‘War is ninety percent information’, once said Napoleon. This is also true in business, with increasingly vast volumes of data now becoming available.
For energy suppliers, improved access to consumption and behaviour data from smart meters, in-premises sensors and other sources, is already changing the competitive landscape. While a fully-connected future is not yet upon us, some businesses are evolving now to realise insights and drive immediate value.
Key areas where energy suppliers are already benefiting from improved analytics and insight include:
- Customer journeys – building a better understanding of how customers interact with their business and how critical experiences (and points of failure) impact the customer experience. At the leading edge this includes analytics to drive mass personalisation of marketing and product development approaches
- Operational optimisation – driving efficiencies and increasing productivity, with significant opportunities for cost transformation in particular in contact centres, debt collection and field force deployment.

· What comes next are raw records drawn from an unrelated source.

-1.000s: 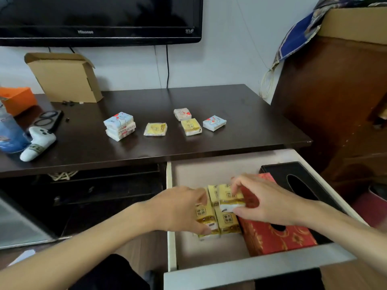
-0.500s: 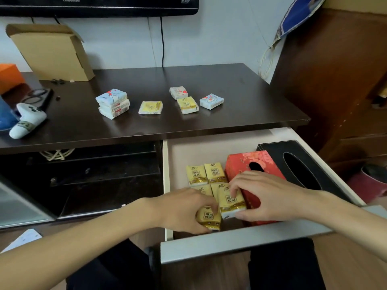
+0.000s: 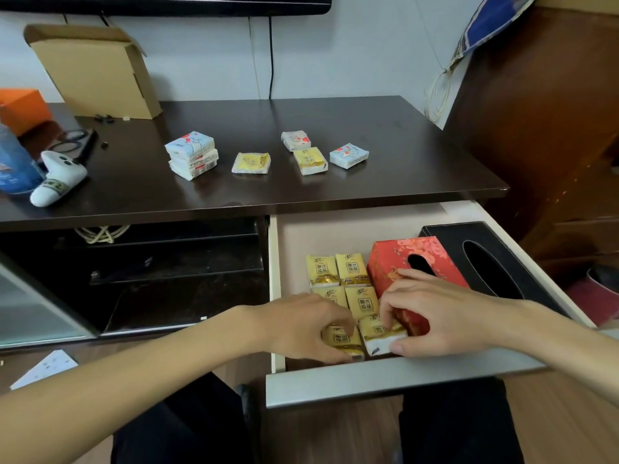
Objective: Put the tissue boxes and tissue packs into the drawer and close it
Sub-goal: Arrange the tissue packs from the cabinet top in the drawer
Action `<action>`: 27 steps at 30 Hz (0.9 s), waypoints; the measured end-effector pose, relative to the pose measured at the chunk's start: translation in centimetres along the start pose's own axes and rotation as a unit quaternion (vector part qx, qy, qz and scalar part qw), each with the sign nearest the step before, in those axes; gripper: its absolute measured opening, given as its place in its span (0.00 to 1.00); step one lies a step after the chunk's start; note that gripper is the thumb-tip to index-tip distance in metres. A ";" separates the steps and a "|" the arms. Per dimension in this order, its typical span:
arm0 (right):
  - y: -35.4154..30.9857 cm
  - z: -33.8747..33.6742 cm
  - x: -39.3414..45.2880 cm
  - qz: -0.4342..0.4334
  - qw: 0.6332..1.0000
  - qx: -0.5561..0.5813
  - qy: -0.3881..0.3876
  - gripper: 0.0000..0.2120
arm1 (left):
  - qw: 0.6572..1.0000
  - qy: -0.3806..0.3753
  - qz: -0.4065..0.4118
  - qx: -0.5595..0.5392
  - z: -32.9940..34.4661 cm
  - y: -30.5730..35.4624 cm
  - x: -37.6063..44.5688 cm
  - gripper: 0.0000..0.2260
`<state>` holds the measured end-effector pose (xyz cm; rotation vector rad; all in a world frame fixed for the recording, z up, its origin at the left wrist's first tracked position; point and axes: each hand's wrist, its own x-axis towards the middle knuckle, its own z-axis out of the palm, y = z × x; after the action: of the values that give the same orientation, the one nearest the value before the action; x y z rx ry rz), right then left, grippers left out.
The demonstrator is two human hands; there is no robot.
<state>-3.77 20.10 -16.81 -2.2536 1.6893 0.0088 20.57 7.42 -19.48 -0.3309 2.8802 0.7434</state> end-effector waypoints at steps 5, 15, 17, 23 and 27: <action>-0.2 0.1 1.1 -0.015 1.000 -0.011 -0.016 0.22 | 0.998 0.028 0.021 0.051 1.1 -0.2 0.0 0.21; -0.8 -0.5 2.1 -0.014 0.996 -0.081 -0.043 0.20 | 0.995 0.045 0.019 0.093 1.4 -1.2 -0.6 0.23; -1.1 -0.4 2.5 -0.004 0.993 -0.106 -0.046 0.18 | 0.993 0.041 0.007 0.115 1.6 -1.2 -0.6 0.24; -2.5 0.5 5.0 0.018 0.975 -0.210 -0.069 0.16 | 0.990 0.035 -0.001 0.138 1.7 -0.9 0.1 0.23; -2.7 0.9 5.7 0.025 0.970 -0.236 -0.049 0.22 | 0.990 0.045 0.000 0.137 1.8 -1.2 0.0 0.23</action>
<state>0.59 15.67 -18.11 -2.4818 1.8394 0.5827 21.04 7.31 -21.62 -0.3346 3.0133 0.3328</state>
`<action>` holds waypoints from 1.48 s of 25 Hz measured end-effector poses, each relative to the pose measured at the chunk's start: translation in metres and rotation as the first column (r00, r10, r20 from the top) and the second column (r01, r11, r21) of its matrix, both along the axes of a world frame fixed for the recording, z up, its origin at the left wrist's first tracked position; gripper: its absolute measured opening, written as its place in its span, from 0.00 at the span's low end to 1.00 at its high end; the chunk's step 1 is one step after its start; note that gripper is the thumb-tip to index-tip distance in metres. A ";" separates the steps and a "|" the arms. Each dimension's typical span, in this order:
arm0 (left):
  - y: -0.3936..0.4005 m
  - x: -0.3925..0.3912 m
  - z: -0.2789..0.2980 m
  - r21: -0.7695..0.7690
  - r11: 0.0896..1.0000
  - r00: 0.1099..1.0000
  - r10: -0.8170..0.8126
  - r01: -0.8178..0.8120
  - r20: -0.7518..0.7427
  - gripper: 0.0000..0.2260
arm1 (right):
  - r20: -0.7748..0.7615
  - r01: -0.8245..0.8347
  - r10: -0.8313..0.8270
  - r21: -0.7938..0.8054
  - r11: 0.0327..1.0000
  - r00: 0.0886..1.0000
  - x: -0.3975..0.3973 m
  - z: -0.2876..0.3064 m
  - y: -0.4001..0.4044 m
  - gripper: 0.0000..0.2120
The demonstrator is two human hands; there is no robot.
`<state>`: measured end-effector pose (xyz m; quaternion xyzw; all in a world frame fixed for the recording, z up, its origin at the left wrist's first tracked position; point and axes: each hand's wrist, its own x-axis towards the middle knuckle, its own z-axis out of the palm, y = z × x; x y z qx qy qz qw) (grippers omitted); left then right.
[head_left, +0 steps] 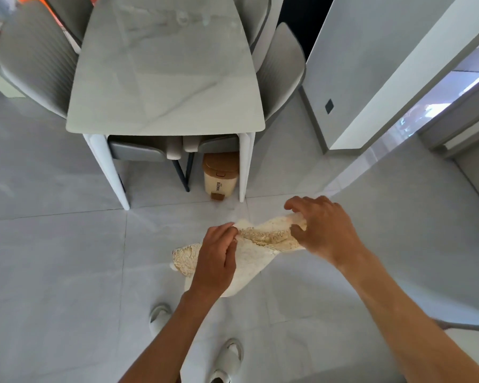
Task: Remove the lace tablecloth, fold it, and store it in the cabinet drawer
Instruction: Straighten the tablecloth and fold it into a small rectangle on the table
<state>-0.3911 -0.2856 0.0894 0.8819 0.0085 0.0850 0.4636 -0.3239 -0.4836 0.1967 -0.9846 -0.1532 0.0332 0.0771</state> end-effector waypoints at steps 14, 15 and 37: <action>-0.004 -0.019 -0.052 -0.107 0.993 0.974 -0.078 0.056 -0.212 0.15 | 0.093 -0.029 0.002 0.289 0.957 0.996 -0.002 0.019 0.063 0.19; -0.013 -0.016 -0.052 -0.101 0.994 0.973 -0.073 0.052 -0.220 0.17 | 0.099 -0.007 -0.022 0.279 0.960 0.995 -0.004 0.024 0.064 0.22; 0.018 0.013 0.027 0.263 0.958 0.990 -0.132 0.113 0.056 0.08 | -0.219 -0.414 0.443 0.165 0.895 0.869 0.001 -0.033 0.057 0.28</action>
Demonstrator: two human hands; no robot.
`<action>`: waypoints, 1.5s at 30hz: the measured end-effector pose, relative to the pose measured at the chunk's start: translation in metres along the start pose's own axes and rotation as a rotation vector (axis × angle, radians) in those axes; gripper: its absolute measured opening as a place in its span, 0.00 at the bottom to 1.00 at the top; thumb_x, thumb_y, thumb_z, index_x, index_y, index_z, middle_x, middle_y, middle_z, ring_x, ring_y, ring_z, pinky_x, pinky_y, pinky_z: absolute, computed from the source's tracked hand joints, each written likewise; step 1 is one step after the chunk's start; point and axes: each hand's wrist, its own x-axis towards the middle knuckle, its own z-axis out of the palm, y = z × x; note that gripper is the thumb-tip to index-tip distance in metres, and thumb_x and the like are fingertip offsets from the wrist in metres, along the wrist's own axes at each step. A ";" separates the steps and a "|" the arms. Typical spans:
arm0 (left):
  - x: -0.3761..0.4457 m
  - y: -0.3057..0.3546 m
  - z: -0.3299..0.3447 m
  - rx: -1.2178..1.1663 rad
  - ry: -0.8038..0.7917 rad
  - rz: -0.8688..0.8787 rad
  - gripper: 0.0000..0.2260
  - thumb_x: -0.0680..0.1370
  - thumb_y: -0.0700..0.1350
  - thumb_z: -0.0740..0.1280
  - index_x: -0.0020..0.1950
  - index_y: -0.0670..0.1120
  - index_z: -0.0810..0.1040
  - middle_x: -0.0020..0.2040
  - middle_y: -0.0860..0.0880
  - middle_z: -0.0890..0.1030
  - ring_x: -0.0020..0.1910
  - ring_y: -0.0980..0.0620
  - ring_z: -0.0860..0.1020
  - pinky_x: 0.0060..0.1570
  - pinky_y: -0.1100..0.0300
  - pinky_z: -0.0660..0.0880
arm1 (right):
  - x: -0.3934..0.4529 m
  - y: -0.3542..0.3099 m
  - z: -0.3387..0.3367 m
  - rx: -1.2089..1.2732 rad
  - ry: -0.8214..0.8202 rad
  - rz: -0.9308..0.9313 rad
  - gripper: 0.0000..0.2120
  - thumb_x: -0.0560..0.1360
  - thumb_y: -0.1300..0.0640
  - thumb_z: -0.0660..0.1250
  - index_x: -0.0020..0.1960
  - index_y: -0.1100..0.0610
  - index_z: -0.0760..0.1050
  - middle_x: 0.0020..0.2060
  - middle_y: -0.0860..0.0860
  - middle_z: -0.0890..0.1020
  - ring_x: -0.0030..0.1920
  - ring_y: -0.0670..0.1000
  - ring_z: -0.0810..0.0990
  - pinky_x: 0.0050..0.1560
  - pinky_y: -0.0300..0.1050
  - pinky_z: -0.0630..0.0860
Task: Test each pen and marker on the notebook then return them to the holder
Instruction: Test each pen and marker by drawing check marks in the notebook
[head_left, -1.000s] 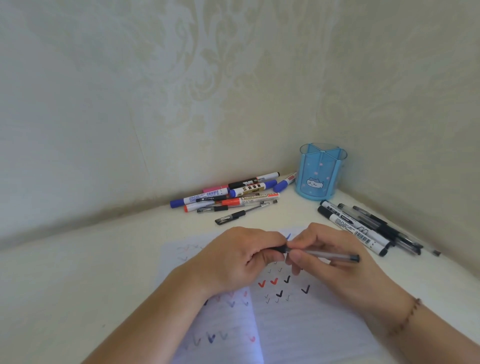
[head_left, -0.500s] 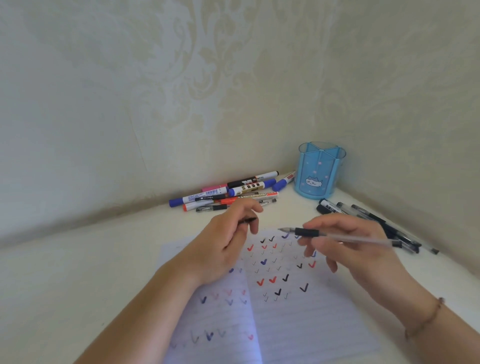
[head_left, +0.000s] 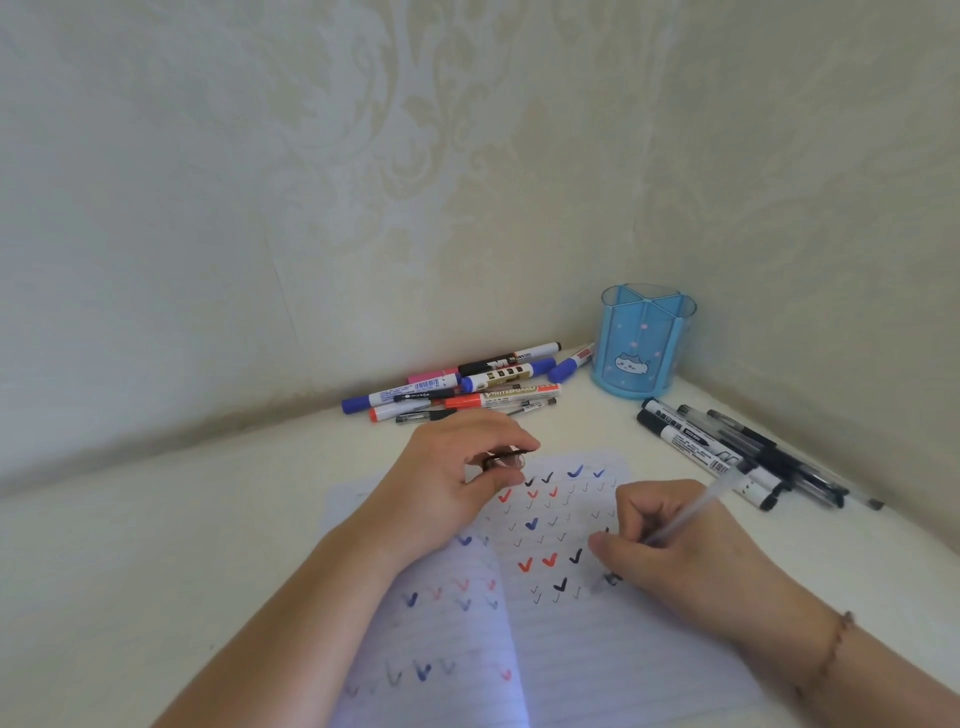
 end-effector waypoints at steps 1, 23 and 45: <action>0.000 -0.001 0.000 0.008 -0.004 0.029 0.12 0.73 0.36 0.73 0.53 0.50 0.84 0.50 0.55 0.80 0.48 0.56 0.80 0.50 0.65 0.76 | 0.000 0.000 0.000 -0.005 -0.006 -0.002 0.24 0.69 0.69 0.72 0.22 0.54 0.64 0.17 0.45 0.70 0.21 0.42 0.62 0.25 0.35 0.59; -0.001 0.008 0.001 -0.063 0.009 -0.070 0.09 0.74 0.41 0.74 0.52 0.50 0.83 0.46 0.58 0.82 0.47 0.59 0.81 0.50 0.67 0.78 | 0.007 -0.011 -0.019 0.394 0.055 -0.017 0.04 0.68 0.60 0.73 0.43 0.55 0.83 0.38 0.59 0.85 0.31 0.55 0.78 0.22 0.41 0.65; 0.002 0.018 0.014 -0.220 0.039 0.055 0.07 0.76 0.35 0.69 0.51 0.42 0.84 0.39 0.52 0.82 0.31 0.55 0.80 0.35 0.65 0.76 | 0.005 -0.016 -0.004 0.363 0.171 -0.151 0.04 0.64 0.57 0.72 0.36 0.58 0.82 0.36 0.58 0.86 0.28 0.56 0.81 0.25 0.34 0.69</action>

With the increasing need to remain competitive and comply with regulations such as price caps, it can be difficult to judge where to invest your valuable analytical resources. In addition, knowing when to invest in building analytical capability can be a difficult balance between driving leading capability to build market position, the opportunity costs of delay, and the near-term impact on the bottom line.
To help navigate this complex area, we recommend three core principles that should sit at the heart of any data analytics strategy:
- Ask the right questions: easy to say, hard to achieve. Knowing which issue or lever is likely to drive maximum business performance, staying focused on these levers, and tailoring a specific analytics strategy around them is a key driver of success. Conversely, an ambiguous goal will lead to time spent finding solutions that do not address the problem and are of limited value. So before starting:
- Ask what are you trying to resolve?
- Ask why, why and why?
- Lastly, don’t be afraid to pushback and challenge
- Know your data: To understand how much value you can drive from your data it is critical to understand its quality, complexity and availability. Only then, can data be truly maximised and realistic expectations on return be made. Data availability and quality will determine the range of analytics available from descriptive, to prescriptive, to predictive. It will also determine the type of questions you can answer immediately versus what will require further investment
- Build momentum by acting on insight: Proof of concept is a powerful way to obtain initial buy-in from your stakeholders, but it is imperative to plan for success from the beginning by ensuring that the organisational support to scale will be there if the pilot is successful. Without this, many insights will remain at recommendation stage without driving real improvements. A key component of the scale up plan needs to be the right level of connectedness between the analytic capabilities and the wider business and IT structure, to ensure truly embedded data-driven decision-making.
As the future of data becomes increasingly voluminous and interconnected, applying these core principles will help embed a targeted, value driven approach to data led insight that can ultimately unlock business critical and transformational insight from scarce resources.